In areas where municipal treatment of wastewater is unavailable, septic tank systems are usually relied upon. In a typical septic system, raw sewage containing a significant concentration of waste solids, enters one end of an in-ground tank and discharges at a discharge end of the tank. In the tank, solids separate from the liquid in the waste water. Solids in the form of scum collect on the surface while solids more dense than the liquid sink to the bottom as a sludge. The liquid between the surface and the sludge which is relatively clear, exits the discharge end of the tank.
The condition of the effluent from the septic tank determines the appropriate secondary treatment. This condition is measured by the biochemical oxygen demand (BOD), total suspended solids (TSS) and total nitrogen present in the effluent. The BOD and local nitrogen concentrations of the septic tank effluent primarily determine the size and kind of the secondary waste treatment facilities. Decomposition of organic material by bacteria present in the anaerobic environment of a septic tank changes the organic nitrogen to ammonia nitrogen. Thus, the septic tank effluent contains nitrogen primarily as ammonia nitrate. An aerobic treatment which typically occurs in the secondary treatment reduces BOD and TSS to acceptable levels prior to discharge of the secondary effluent. In this treatment bacteria oxidize ammonia nitrogen to nitrate nitrogen. Thus, in conventionally treated septic tank effluent nitrogen is present primarily as ammonia nitrogen. In an aerobic environment, such as in secondary treatment, the bacteria oxidize ammonia nitrogen to nitrate nitrogen.

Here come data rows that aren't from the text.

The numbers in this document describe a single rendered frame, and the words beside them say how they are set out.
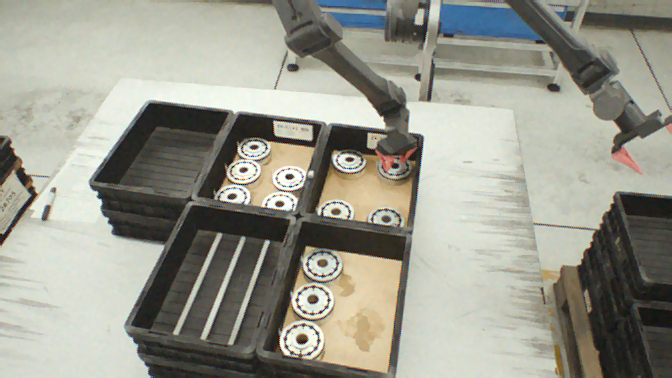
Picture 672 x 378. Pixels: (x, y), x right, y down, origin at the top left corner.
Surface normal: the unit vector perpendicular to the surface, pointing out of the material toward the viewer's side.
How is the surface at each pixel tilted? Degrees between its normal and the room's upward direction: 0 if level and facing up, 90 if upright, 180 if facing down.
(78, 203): 0
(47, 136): 0
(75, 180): 0
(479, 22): 90
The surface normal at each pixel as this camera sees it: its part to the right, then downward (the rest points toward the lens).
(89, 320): 0.00, -0.70
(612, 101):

Vandervelde et al. in U.S. Pat. Nos. 4,997,568 and 5,632,896 discloses a system of treating septic tank effluent which consists of infusing the effluent at extremely low velocities through a plurality of precisely graded progressively finer pored media, starting with a larger interface area and reaction volume and then with smaller average interstitial distance, and increasingly more intimate contact between biota and pollutants. A progressive treatment is achieved by shaping the reactor in a cylinder, wedge or cone shape with the largest pored media at the center or apex where the effluent is introduced. The effluent then seeps radially to the periphery while being purified. Contact with ambient air can be maximized by shaping the filter bed to have a large air-effluent interface.
One can use coarse gravel in the lower filter beds or even open cell foam plastic or other porous materials. It is also known to use short sections of pipe randomly oriented in place of the coarse gravel. The purpose of the parts in the filtering media is to provide a surface to which microorganisms can attach and function to react with the effluent. Fabco Plastics of Maple, Ontario manufactures and sells short sections of plastic saddles with many small openings forming a porous complex part and serrated edges and parts having a short cylindrical structure with large openings and radially spaced, diametrically extending supports. It is not clear that such designs offer a significantly increased surface area for microorganisms to attach to as each opening reduces the surface area by the size of the opening but adds the surface area of the edges around the opening. It is expected that such parts are costly to manufacture by injection molding given their complexity.
Accordingly, it is an object of the invention to provide an improved part for a filtering media. It is a further object to provide a part for a filtering media that has a relatively simple construction so that it is easily injection molded while, at the same time, being inexpensive to produce.